> [What is needed]: A single number is wanted: how many lines of the data below include the string "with"?

> [The data]:

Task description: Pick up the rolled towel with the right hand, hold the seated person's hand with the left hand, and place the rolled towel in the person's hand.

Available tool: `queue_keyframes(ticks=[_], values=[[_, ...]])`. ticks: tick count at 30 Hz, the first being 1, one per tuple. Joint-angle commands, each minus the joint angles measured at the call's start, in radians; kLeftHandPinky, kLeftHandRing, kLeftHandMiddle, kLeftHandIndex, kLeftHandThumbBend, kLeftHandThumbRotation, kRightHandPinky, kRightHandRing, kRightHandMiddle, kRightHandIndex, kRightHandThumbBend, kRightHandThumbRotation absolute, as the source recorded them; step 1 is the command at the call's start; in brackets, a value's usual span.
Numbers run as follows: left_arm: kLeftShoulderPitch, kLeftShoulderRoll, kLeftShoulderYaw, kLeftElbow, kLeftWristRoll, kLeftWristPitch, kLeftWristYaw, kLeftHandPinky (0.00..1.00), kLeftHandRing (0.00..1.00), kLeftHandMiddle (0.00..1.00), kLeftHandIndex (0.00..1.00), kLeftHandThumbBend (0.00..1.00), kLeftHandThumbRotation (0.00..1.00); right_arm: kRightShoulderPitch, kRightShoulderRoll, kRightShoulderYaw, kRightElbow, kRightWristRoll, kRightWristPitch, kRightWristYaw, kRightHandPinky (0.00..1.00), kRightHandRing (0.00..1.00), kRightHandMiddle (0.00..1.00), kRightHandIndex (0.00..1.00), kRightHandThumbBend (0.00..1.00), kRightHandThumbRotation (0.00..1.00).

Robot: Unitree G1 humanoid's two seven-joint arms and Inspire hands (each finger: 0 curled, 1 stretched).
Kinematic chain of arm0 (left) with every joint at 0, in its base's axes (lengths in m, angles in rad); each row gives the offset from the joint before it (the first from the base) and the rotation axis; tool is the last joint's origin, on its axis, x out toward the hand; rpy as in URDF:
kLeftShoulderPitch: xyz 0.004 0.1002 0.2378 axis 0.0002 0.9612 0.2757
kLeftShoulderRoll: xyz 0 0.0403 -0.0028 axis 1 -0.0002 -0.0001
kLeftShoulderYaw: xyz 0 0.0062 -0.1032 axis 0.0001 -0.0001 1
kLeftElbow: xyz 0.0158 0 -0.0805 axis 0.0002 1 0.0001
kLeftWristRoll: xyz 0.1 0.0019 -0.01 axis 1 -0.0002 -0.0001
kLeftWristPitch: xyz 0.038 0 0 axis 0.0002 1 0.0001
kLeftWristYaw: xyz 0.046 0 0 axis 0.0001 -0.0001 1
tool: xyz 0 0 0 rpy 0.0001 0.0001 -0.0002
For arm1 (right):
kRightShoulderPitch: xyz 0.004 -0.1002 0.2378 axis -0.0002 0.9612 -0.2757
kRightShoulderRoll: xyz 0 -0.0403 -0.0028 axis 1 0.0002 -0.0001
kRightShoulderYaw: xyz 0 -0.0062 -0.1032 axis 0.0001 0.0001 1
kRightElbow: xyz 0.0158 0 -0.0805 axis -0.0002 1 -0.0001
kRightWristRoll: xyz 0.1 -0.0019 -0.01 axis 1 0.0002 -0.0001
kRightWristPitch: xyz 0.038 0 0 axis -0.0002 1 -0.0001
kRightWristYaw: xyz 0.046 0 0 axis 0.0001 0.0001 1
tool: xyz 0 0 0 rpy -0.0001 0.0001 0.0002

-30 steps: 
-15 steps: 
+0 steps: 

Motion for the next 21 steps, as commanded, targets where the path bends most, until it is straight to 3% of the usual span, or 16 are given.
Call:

> [Problem solution]: 2